Protesters against the Trump administration's controversial travel ban on 6 muslim-majority countries in Washington, D.C. last month. (Ted Eytan/Flickr)

The U.S. government was a no-show at Tuesday’s Inter-American Commission on Human Rights (IACHR) meeting in Washington, D.C., which was set to discuss the Trump administration’s travel ban on Muslim-majority countries and other policies affecting some of the world’s most vulnerable refugees and migrants.

Tuesday’s hearing was prompted by the requests from advocacy groups to review what they called “ongoing and deteriorating” conditions faced by asylum-seekers and other migrants seeking to enter the U.S. But in a departure from past protocol, the U.S. government did not send a delegate to represent its position before the human rights accountability body.

State Department spokesman Mark Toner said government lawyers felt it would not have been appropriate to discuss the executive orders while some are under review by U.S. courts, according to a Reuters report.

“We did inform the IACHR of our inability to attend these particular hearings because of ongoing litigation around some of these executive orders,” Toner told a conference call with reporters, adding that the Department did not feel they could address concerns in an open hearing, according to Reuters.

Marselha Gonçalves Margerin, advocacy director at Amnesty International USA, said the U.S. has not skipped a meeting with the commission for at least eight years.

“It is not unprecedented that the U.S. doesn’t attend … but it’s rare,” Gonçalves Margerin said in an interview with Humanosphere. “What shocked many people is that the United States have been one of the largest members of the commission, and has mostly shown respect.”

Other advocacy groups said the government’s decision was concerning in that it mirrors the behavior of authoritarian regimes.

“Today’s no-show is a new low,” Jamil Dakwar, director of the American Civil Liberties Union’s human rights program, said at one of the hearings, according to a Huffington Post report. He added that the move was a “worrying sign” that the Trump administration is “trying to undermine international bodies with holding abusive governments accountable.”

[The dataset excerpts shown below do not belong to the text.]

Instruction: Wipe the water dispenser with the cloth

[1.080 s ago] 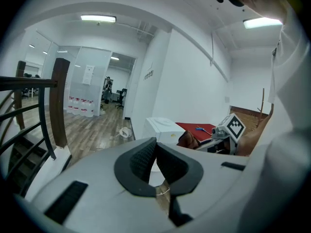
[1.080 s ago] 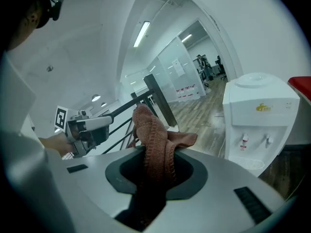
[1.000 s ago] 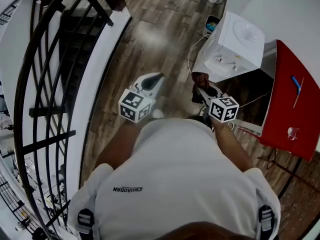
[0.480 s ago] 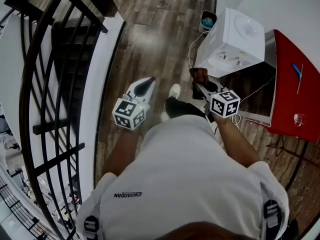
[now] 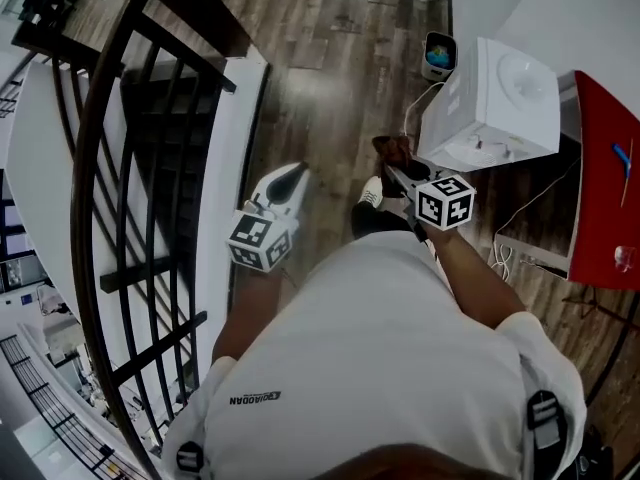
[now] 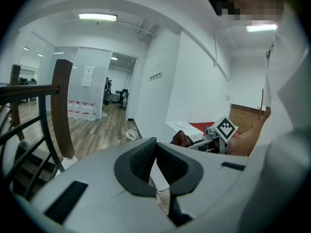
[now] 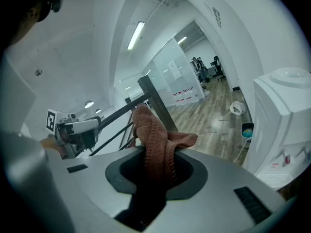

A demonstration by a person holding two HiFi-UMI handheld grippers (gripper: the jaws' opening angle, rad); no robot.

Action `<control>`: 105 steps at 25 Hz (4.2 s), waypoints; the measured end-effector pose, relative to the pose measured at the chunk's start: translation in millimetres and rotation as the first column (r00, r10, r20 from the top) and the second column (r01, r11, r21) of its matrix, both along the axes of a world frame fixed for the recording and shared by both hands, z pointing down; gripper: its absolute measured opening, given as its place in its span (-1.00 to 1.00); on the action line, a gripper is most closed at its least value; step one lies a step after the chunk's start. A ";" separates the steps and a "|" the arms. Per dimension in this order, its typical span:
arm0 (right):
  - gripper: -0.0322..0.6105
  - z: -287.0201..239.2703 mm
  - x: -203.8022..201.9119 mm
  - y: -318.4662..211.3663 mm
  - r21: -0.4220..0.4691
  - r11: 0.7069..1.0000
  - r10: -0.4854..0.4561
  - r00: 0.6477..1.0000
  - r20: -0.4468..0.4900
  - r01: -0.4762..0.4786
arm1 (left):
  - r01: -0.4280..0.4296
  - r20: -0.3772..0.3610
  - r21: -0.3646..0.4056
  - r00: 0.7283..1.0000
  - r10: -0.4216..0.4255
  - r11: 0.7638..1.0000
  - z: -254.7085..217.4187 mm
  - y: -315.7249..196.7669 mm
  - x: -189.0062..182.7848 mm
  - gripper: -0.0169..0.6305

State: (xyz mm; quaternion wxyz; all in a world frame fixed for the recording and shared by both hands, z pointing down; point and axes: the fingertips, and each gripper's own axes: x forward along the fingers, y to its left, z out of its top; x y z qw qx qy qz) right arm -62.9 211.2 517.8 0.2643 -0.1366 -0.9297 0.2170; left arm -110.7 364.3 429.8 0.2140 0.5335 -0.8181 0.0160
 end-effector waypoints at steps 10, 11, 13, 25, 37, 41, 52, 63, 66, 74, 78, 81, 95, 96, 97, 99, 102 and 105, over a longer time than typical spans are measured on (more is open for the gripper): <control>-0.63 15.8 -79.9 -102.0 0.030 0.981 0.191 0.981 -0.017 -0.190 | -0.216 0.054 -0.019 0.975 0.217 0.976 -10.3 -116.3 -114.3 -0.96; -0.63 16.7 -82.7 -112.7 0.032 0.975 0.219 0.976 -0.015 -0.218 | -0.237 0.054 -0.017 0.970 0.238 0.971 -8.7 -128.4 -122.4 -0.96; -0.63 17.8 -83.7 -132.1 0.032 0.960 0.280 0.960 -0.012 -0.279 | -0.285 0.044 -0.014 0.957 0.286 0.958 -4.3 -153.3 -133.8 -0.96; -0.63 24.2 -41.6 -199.0 0.078 0.772 0.635 0.771 -0.047 -0.631 | -0.641 -0.009 -0.022 0.767 0.641 0.767 20.9 -287.5 -144.8 -0.96; -0.63 39.9 -43.1 -234.7 0.525 0.480 0.859 0.498 -0.119 -0.703 | -0.903 -0.008 0.010 0.429 0.903 0.429 30.7 -351.6 -189.5 -0.96; -0.63 31.8 -50.6 -251.0 0.764 0.410 0.864 0.480 -0.151 -0.498 | -0.933 -0.034 0.015 0.359 0.933 0.359 47.1 -348.6 -204.4 -0.96; -0.63 75.4 -68.4 -291.8 0.933 0.351 0.843 0.459 -0.281 -0.074 | -0.933 -0.072 0.056 0.351 0.933 0.355 51.3 -340.1 -216.6 -0.96; -0.63 134.9 -66.6 -291.0 0.916 0.396 0.846 0.411 -0.340 -0.057 | -0.924 -0.120 0.018 0.376 0.919 0.381 78.1 -332.3 -227.7 -0.96; -0.63 154.6 -68.4 -293.4 0.907 0.417 0.836 0.413 -0.360 -0.054 | -0.919 -0.124 0.010 0.389 0.913 0.393 79.9 -334.8 -228.0 -0.96; -0.63 218.9 -73.1 -295.1 0.869 0.491 0.806 0.411 -0.426 -0.063 | -0.894 -0.135 -0.025 0.447 0.885 0.447 82.6 -334.8 -232.4 -0.96; -0.63 252.9 -76.7 -295.9 0.840 0.536 0.789 0.401 -0.464 -0.083 | -0.881 -0.145 -0.049 0.473 0.869 0.471 87.6 -332.5 -237.7 -0.96; -0.63 277.4 -76.9 -297.0 0.819 0.567 0.777 0.389 -0.496 -0.088 | -0.870 -0.157 -0.068 0.492 0.856 0.488 93.7 -332.5 -241.2 -0.96; -0.63 335.6 -79.0 -294.5 0.734 0.668 0.723 0.344 -0.599 -0.126 | -0.856 -0.170 -0.089 0.517 0.839 0.509 99.7 -338.9 -248.1 -0.96; -0.63 333.3 -80.4 -295.2 0.733 0.666 0.725 0.349 -0.593 -0.137 | -0.856 -0.170 -0.090 0.517 0.839 0.509 101.2 -339.0 -248.3 -0.96; -0.63 328.9 -82.4 -296.0 0.733 0.662 0.730 0.359 -0.582 -0.156 | -0.855 -0.172 -0.088 0.518 0.838 0.510 102.7 -339.5 -248.4 -0.96; -0.63 313.6 -86.8 -297.2 0.731 0.649 0.742 0.387 -0.548 -0.209 | -0.855 -0.177 -0.078 0.518 0.837 0.512 104.0 -341.6 -247.5 -0.96; -0.63 278.3 -90.7 -293.7 0.731 0.625 0.759 0.429 -0.489 -0.274 | -0.862 -0.172 -0.053 0.505 0.846 0.504 99.7 -345.4 -245.4 -0.96; -0.63 229.6 -97.6 -288.1 0.727 0.598 0.776 0.473 -0.418 -0.339 | -0.868 -0.152 -0.033 0.495 0.856 0.496 94.2 -351.4 -245.3 -0.96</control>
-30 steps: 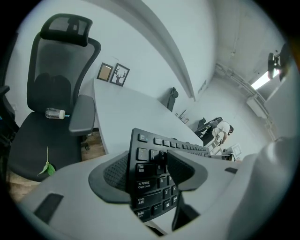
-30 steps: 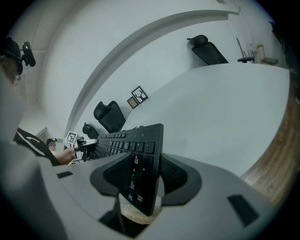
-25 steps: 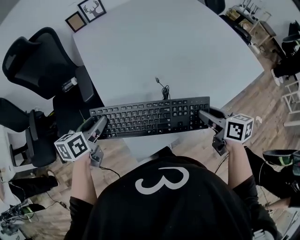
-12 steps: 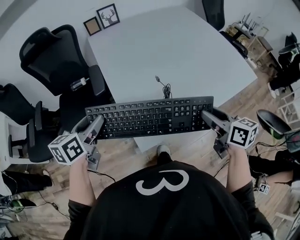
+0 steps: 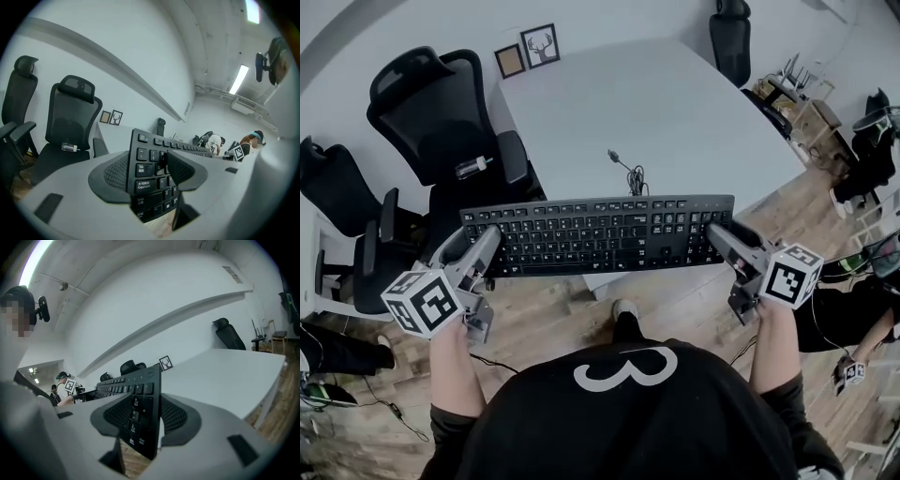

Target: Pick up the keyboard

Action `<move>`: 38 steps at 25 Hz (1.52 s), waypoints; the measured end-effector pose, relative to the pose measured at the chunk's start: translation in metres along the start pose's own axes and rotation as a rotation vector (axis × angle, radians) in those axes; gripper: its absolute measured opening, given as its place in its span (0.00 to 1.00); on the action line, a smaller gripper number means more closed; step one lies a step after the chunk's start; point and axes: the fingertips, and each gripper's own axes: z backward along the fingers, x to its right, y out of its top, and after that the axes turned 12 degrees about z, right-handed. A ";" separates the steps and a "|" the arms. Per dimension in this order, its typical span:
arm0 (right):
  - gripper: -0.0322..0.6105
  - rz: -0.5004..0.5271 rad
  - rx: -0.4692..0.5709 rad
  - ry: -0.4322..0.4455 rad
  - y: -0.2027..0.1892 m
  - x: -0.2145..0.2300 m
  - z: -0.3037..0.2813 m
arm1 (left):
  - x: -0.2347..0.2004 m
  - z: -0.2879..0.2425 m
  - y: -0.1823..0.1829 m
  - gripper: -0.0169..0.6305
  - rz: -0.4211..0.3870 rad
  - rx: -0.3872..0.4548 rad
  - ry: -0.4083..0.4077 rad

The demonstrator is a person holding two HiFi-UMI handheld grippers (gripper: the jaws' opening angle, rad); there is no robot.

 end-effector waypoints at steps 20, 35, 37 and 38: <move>0.33 0.043 0.057 -0.015 0.022 -0.018 0.010 | 0.006 0.018 0.009 0.41 0.005 0.043 -0.026; 0.33 0.031 0.056 0.005 0.024 -0.017 0.008 | 0.010 0.026 0.009 0.41 0.012 0.049 0.002; 0.33 0.025 0.056 0.004 0.024 -0.017 0.008 | 0.010 0.026 0.009 0.41 0.014 0.043 0.006; 0.33 0.023 0.056 0.003 0.024 -0.017 0.009 | 0.010 0.026 0.010 0.41 0.015 0.040 0.006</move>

The IACHR is an independent body of the Organization of American States, which brings together all 35 independent countries in the Americas. While it has no enforcement mechanisms, the commission’s mandate is to examine violations of human rights, particularly for victims in countries that lack legal accountability.

In addition to the travel ban, the meeting was set to discuss the government’s immigration enforcement and detention policies, and its approval of the Dakota Access Pipeline, which land rights activists say endangers the main water source in the area and will damage sacred Native American lands.

If U.S. government representatives had attended the hearing, they would have had a chance to explain official rationale behind the executive orders and policy decisions in question.

Without a U.S. government official, the Huffington Post reported, no one was able to presented counter-arguments to advocates’ arguments that the Trump administration’s policies are discriminatory, dangerous and present a potential for abuse by Customs and Border Protection agents.

 “It’s hard to respect human rights if you do not play by the same rules as everybody else,” Gonçalves Margerin said, “or if you refuse to even… have a dialogue.”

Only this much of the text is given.